Stable crystalline phosphorus ylides were obtained in excellent yields from the 1:1:1 addition reactions between triphenylphosphine and dialkyl acetylenedicarboxylates, in the presence of an NH-acid, such as 6-chlorobenzoxazolinone. These stable ylides exist in solution as a mixture of two geometrical isomers as a result of restricted rotation around the carbon-carbon partial double bond resulting from conjugation of the ylide moiety with the adjacent carbonyl group. To determine the kinetic parameters of the reactions, they were monitored by UV spectrophotometry. The second order fits were drawn and the values of the second order rate constant ( k2) were calculated automatically using standard equations within the program.
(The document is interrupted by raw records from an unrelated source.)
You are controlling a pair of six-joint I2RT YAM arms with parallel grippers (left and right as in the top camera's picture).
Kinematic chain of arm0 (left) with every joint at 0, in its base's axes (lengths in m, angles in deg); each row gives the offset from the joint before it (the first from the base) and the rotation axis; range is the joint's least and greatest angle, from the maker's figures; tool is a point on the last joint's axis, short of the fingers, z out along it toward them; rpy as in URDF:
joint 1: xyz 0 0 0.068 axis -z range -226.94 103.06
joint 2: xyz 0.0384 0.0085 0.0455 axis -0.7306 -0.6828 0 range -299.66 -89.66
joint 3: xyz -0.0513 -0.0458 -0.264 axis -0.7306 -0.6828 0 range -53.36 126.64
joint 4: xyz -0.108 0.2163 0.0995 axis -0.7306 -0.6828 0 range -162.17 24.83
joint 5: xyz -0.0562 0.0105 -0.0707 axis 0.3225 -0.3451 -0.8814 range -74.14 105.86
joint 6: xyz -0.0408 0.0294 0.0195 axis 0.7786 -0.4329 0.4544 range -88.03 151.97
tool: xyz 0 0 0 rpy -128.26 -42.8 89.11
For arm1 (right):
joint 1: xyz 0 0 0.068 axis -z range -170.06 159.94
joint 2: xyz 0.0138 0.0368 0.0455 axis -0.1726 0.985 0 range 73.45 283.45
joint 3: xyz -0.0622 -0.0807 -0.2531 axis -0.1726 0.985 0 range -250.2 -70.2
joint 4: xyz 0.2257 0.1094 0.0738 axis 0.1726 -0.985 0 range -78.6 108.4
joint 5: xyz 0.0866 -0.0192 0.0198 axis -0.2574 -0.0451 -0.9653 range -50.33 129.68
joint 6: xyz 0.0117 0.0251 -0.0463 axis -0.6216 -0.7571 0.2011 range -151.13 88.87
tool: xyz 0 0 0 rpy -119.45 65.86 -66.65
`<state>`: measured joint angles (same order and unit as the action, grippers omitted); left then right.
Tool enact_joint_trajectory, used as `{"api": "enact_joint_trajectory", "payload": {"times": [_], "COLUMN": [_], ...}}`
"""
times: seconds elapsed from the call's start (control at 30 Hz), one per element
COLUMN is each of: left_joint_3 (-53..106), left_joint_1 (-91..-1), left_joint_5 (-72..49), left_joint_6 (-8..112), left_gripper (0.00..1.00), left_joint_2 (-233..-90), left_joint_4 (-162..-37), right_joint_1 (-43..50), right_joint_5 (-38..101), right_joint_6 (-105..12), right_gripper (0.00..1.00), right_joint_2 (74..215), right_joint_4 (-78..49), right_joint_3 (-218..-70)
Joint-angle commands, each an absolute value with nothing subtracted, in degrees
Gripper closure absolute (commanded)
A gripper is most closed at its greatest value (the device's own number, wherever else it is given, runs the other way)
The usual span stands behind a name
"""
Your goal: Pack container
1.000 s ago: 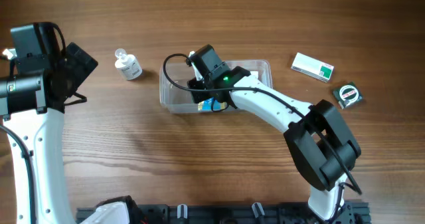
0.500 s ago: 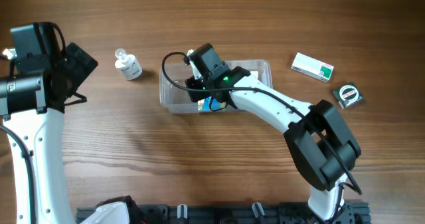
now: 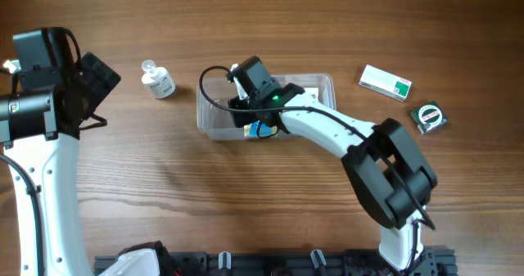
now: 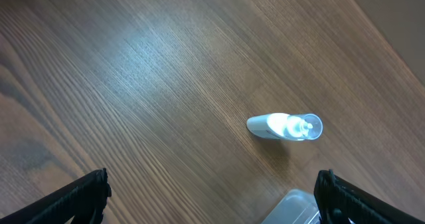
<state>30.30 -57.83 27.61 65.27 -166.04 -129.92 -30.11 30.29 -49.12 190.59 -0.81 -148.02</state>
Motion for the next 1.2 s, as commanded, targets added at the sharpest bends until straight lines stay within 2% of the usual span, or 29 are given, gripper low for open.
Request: {"api": "enact_joint_trajectory", "payload": {"times": [0.0, 0.6, 0.73, 1.17], "left_joint_3": [30.9, 30.9, 30.9, 30.9], "left_joint_1": [-58.1, -58.1, -58.1, -58.1], "left_joint_5": [27.9, 27.9, 27.9, 27.9], "left_joint_6": [65.2, 65.2, 65.2, 65.2], "left_gripper": [0.0, 0.0, 0.0, 0.0], "left_joint_2": [-165.8, -165.8, -165.8, -165.8], "left_joint_4": [-130.0, -130.0, -130.0, -130.0], "right_joint_1": [-30.4, -29.9, -29.6, -29.4], "right_joint_5": [29.1, 35.4, 35.8, 38.6], "right_joint_6": [-49.6, -47.4, -43.9, -41.6], "right_gripper": [0.96, 0.96, 0.96, 0.95], "right_joint_2": [191.7, 191.6, 191.4, 186.5], "right_joint_4": [-0.7, -3.4, -6.2, -10.7], "right_joint_3": [-148.5, -148.6, -149.1, -152.9]}}
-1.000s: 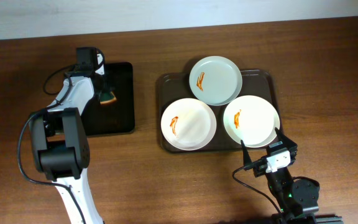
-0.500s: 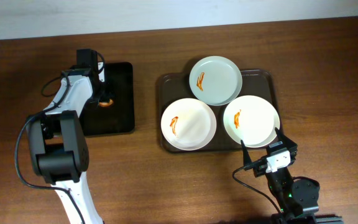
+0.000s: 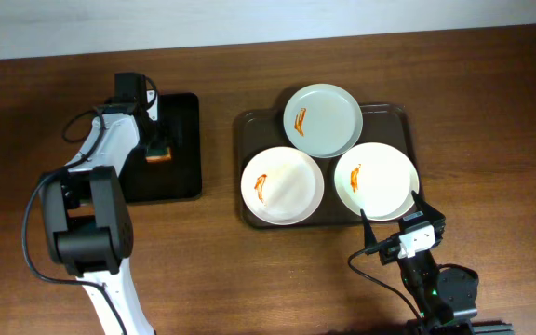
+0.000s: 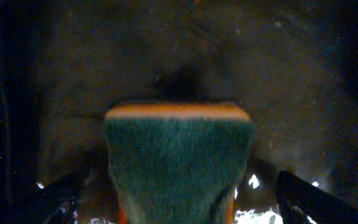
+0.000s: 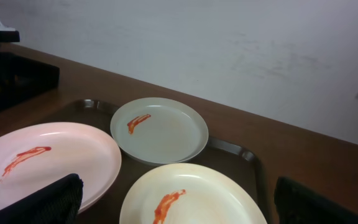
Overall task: Clean dirty plates on tray and stack at the side
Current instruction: 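Lower the left gripper and grasp the green sponge, then lift the sponge with the left gripper out of the black tray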
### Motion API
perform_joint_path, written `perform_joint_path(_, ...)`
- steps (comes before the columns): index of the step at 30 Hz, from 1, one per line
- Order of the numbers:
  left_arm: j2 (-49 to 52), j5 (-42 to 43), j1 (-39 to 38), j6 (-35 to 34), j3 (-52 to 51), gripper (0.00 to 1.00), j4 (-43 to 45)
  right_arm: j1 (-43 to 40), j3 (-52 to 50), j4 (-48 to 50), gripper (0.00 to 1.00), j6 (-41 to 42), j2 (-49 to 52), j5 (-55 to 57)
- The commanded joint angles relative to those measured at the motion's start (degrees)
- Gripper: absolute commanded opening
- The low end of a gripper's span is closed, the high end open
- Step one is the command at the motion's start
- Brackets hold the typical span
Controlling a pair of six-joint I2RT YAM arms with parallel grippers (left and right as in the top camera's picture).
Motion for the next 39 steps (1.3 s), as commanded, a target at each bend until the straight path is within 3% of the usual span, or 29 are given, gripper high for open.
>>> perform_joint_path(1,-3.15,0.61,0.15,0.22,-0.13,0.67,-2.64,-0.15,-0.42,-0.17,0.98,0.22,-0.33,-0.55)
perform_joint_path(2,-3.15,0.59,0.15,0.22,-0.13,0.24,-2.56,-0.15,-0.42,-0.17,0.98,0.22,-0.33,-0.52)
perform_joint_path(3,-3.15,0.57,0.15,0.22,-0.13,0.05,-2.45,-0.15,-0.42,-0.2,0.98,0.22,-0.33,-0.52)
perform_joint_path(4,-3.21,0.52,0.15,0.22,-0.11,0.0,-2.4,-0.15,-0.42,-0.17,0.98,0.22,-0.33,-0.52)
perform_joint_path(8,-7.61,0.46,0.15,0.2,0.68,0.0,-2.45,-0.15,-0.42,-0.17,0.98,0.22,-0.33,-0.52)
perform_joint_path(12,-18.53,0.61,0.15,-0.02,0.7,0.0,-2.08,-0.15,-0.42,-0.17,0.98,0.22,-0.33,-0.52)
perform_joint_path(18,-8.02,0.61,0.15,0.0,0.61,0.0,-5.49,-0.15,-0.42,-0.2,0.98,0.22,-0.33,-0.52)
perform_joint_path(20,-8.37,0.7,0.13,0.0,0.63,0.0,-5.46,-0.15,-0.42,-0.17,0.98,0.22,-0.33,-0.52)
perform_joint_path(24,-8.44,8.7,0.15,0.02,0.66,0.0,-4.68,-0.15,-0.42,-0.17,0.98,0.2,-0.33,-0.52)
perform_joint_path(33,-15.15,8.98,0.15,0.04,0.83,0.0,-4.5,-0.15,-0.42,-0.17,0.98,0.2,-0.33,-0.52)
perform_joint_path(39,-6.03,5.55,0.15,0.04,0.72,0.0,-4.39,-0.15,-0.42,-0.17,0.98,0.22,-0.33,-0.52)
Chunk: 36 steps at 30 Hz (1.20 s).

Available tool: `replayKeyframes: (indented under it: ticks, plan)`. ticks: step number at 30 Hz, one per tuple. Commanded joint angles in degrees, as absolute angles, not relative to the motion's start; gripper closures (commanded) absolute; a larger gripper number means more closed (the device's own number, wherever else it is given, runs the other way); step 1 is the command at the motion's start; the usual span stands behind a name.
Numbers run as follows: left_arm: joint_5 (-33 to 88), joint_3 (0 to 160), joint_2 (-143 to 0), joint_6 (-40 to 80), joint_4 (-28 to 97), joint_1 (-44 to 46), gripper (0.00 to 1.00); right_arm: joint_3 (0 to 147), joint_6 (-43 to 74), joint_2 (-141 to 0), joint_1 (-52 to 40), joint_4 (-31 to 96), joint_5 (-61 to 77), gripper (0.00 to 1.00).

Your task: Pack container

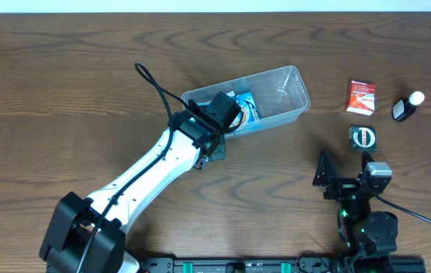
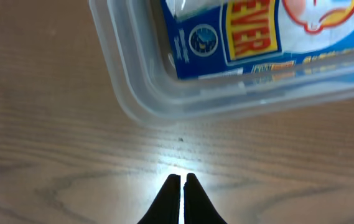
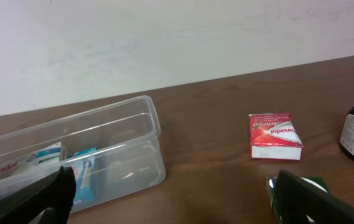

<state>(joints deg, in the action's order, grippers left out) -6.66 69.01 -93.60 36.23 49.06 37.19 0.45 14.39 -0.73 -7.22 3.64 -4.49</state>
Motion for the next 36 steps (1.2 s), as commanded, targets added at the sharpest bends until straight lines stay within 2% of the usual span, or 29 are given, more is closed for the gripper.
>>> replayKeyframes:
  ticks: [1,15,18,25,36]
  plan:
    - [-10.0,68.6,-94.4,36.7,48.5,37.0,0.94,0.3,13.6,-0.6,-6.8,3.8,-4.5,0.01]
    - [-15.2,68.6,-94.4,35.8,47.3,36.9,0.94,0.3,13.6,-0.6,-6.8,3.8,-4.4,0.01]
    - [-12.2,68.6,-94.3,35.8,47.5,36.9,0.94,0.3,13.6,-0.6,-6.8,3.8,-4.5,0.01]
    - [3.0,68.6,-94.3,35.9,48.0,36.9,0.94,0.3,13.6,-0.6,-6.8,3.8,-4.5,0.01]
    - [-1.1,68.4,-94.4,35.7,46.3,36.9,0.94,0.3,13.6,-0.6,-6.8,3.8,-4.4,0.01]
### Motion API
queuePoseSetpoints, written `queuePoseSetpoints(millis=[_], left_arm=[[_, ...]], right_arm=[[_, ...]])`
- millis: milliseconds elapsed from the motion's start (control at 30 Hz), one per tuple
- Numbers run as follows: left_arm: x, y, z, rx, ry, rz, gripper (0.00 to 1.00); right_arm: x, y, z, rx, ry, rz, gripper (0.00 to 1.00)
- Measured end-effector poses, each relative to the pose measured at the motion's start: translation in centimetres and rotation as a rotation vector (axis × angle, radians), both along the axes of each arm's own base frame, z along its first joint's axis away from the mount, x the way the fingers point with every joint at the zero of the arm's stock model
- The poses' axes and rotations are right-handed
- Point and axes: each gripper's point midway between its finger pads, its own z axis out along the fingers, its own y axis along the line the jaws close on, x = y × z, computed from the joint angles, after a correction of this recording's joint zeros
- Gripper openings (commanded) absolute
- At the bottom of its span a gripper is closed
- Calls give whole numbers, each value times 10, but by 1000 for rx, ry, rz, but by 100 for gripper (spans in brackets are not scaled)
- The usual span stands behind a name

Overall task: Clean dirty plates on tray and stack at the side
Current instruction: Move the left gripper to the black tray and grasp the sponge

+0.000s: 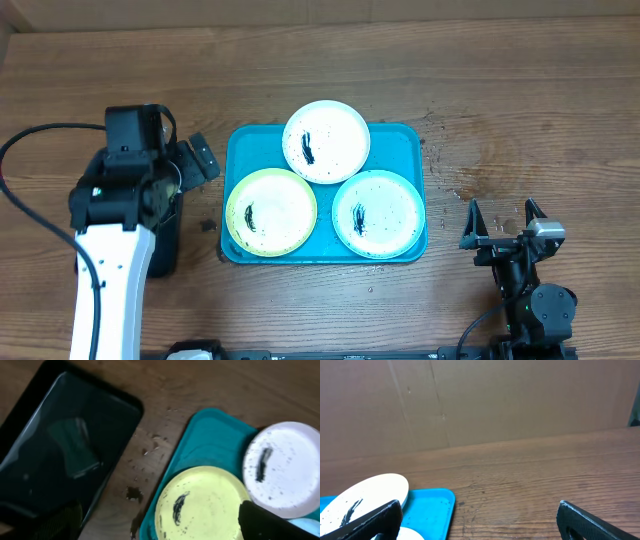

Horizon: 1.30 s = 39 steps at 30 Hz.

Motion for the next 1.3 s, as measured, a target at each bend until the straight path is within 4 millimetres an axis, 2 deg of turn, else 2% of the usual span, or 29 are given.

Over the temperature range studied, the dependence of the second order rate constant (Ln k2) on reciprocal temperature was in a good agreement with the Arrhenius equation, leading to the activation energies of all reactions. Furthermore, useful information was obtained from studies of the effect of solvent, the structure of reactants (different alkyl groups within the dialkyl acetylenedicarboxylates) and also the concentration of reactants on the rate of reactions. The proposed mechanism is consistent with the results obtained and the steady state approximation, and the first step ( k2) of reaction was recognized as the rate-determining step on the basis of experimental data.